**WORK REQUEST**
After locating the line that bears "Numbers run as", restate word for word that line and the rest of the listing to its final line, excluding all pictures.
"""
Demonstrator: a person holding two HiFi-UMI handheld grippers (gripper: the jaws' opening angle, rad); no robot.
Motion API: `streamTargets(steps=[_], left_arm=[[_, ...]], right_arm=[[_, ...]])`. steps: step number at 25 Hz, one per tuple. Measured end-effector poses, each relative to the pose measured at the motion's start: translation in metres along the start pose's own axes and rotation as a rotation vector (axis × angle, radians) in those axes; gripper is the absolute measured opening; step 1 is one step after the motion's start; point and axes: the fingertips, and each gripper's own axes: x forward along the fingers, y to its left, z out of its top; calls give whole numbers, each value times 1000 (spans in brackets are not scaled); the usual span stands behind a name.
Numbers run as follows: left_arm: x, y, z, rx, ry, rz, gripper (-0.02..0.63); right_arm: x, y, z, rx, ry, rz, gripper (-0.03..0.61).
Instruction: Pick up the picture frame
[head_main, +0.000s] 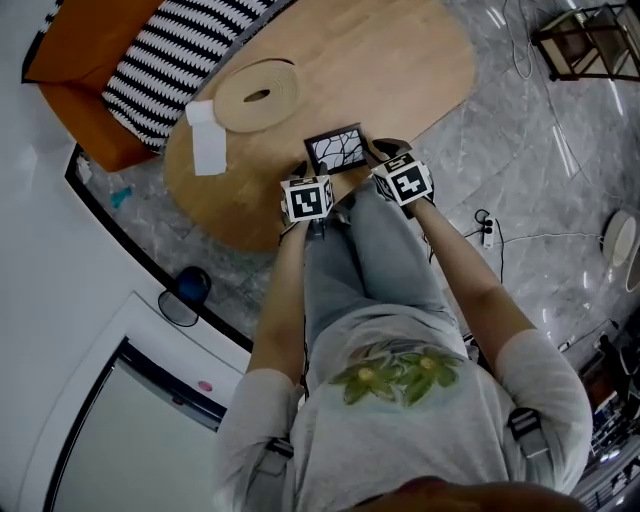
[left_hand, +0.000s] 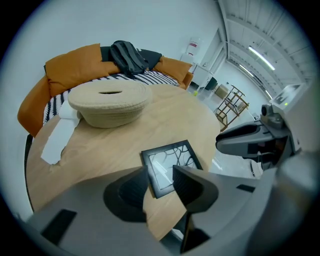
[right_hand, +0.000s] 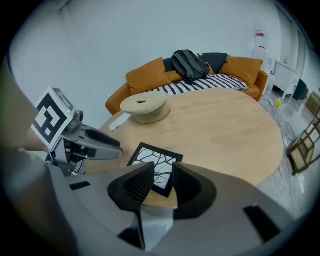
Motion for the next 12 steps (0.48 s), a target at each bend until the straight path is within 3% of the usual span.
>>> streamTargets(steps=[12], left_arm=[[32,6,-19,-24,30,9,161]], right_arm=[[35,-10,-33,26,71,-9,115]])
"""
**RESPONSE TO THIS TASK**
Numbers run as follows: left_arm: x, y, z, rx, ry, rz, gripper (-0.02..0.63); right_arm: x, y, z, rx, ry, rz, gripper (-0.03..0.61).
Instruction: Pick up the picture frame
[head_main, +0.000s] 
[left_hand, +0.000s] 
[right_hand, +0.000s] 
Motion for the next 12 steps (0.48 s), a target at each bend until the straight path is within 3% of the usual span.
>>> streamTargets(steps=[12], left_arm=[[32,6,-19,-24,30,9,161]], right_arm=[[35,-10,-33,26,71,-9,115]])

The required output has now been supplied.